[Source records]
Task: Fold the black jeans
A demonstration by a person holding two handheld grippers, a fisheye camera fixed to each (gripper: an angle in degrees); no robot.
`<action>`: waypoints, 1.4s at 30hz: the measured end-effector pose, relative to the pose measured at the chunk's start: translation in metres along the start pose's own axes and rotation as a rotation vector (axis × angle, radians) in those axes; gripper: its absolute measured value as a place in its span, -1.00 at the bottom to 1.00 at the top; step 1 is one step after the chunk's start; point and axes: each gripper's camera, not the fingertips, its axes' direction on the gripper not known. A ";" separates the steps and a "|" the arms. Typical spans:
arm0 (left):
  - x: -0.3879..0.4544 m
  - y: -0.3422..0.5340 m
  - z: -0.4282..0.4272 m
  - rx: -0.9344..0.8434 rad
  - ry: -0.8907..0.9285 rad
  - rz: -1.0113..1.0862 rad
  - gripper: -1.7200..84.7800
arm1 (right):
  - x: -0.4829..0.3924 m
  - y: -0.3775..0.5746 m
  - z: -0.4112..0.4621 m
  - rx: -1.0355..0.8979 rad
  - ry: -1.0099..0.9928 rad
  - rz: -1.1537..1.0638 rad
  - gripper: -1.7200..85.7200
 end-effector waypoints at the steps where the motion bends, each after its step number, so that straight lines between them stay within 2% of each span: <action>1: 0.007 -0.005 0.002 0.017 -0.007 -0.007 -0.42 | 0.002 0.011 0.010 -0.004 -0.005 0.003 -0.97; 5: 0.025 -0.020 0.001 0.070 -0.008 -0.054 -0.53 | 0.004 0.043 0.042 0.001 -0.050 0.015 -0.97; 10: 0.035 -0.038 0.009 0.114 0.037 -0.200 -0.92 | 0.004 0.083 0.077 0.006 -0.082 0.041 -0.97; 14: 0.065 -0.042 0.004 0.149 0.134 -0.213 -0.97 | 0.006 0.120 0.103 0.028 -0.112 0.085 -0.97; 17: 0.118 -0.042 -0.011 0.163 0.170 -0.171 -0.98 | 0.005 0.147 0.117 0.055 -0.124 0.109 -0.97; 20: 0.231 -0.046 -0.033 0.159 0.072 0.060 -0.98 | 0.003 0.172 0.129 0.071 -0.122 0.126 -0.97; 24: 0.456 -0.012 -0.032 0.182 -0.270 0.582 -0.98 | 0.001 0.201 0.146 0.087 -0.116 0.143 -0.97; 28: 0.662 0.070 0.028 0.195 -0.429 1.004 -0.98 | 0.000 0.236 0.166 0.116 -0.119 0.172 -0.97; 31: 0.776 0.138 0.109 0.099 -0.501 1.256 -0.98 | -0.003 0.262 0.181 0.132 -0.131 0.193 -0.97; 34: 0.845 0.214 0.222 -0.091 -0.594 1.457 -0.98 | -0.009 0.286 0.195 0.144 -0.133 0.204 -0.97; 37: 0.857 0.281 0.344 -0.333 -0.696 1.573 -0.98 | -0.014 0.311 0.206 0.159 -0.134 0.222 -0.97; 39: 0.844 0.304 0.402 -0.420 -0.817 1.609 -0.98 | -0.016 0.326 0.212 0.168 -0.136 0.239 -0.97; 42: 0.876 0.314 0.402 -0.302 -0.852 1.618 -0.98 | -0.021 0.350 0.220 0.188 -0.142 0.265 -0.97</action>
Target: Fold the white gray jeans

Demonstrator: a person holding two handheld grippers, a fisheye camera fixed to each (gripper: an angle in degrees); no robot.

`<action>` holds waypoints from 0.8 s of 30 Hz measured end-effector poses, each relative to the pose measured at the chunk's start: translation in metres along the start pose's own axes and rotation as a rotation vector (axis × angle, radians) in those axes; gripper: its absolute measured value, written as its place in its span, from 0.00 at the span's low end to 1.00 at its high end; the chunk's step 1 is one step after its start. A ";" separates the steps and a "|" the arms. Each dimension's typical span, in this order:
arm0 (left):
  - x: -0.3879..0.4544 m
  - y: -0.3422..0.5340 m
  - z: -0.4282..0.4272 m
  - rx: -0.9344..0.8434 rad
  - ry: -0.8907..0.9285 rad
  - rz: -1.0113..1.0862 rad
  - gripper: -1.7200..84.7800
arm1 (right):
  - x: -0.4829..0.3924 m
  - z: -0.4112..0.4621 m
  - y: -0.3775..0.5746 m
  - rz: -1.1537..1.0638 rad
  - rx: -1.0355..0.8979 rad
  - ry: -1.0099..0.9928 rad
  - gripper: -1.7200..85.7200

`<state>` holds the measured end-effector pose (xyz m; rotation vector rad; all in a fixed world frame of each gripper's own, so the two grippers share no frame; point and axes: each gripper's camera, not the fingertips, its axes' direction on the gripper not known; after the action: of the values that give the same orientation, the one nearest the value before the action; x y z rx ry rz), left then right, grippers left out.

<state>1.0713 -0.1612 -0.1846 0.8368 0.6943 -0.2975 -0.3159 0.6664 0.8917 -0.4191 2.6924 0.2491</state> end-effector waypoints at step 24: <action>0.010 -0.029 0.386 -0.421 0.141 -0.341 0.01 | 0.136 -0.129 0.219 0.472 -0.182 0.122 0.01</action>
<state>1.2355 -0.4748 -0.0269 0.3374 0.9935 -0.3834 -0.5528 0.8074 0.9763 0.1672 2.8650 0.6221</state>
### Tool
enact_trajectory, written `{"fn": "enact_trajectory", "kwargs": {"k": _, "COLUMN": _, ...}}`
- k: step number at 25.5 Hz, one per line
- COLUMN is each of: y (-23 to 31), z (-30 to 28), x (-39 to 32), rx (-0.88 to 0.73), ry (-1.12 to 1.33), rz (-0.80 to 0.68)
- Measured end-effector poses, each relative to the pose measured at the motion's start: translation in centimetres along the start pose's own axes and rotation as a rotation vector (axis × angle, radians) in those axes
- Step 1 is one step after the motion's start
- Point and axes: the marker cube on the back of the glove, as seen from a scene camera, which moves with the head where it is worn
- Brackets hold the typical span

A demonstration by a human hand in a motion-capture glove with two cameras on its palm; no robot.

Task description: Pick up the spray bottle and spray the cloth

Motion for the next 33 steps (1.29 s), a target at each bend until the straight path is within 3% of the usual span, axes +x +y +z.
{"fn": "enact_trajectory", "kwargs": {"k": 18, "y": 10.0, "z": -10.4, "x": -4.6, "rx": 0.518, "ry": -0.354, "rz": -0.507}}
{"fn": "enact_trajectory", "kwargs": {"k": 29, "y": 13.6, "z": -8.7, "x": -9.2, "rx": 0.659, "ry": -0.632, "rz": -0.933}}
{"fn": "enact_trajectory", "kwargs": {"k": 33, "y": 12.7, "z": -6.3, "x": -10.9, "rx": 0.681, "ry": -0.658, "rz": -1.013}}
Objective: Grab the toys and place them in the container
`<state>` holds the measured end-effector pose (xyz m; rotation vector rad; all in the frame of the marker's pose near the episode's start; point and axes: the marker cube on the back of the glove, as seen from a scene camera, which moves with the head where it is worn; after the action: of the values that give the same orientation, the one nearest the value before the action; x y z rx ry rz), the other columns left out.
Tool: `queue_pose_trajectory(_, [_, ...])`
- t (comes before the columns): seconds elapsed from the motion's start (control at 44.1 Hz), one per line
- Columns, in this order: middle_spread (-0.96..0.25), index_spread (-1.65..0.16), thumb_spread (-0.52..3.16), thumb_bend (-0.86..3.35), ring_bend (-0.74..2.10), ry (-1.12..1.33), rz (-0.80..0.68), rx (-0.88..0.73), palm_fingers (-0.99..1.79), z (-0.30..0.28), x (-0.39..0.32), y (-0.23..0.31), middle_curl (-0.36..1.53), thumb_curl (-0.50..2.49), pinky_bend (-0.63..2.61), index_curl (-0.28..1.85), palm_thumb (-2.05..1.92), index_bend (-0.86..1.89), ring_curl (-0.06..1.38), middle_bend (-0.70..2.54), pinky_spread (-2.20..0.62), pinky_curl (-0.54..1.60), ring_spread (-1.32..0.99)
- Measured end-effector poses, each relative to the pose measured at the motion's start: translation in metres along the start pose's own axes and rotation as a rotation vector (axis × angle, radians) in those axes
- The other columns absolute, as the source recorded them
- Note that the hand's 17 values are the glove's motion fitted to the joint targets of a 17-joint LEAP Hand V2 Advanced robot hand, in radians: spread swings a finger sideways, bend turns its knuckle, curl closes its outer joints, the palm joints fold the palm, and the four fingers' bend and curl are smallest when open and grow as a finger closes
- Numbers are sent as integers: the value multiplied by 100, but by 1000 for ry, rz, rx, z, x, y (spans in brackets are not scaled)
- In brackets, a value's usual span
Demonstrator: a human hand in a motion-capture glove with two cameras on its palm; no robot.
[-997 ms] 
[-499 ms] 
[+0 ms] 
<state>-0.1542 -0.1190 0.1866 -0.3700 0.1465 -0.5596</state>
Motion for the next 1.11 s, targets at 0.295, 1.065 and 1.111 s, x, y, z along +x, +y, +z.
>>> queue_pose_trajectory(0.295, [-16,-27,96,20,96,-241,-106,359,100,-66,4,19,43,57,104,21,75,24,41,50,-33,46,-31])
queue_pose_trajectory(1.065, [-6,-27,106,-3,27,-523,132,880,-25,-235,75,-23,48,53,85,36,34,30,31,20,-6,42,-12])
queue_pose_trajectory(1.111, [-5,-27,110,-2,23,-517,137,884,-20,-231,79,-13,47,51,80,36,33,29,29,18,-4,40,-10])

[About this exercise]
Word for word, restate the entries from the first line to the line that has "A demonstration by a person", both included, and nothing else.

[Completed task]
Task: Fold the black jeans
A demonstration by a person holding two handheld grippers, a fisheye camera fixed to each (gripper: an angle in degrees); no robot.

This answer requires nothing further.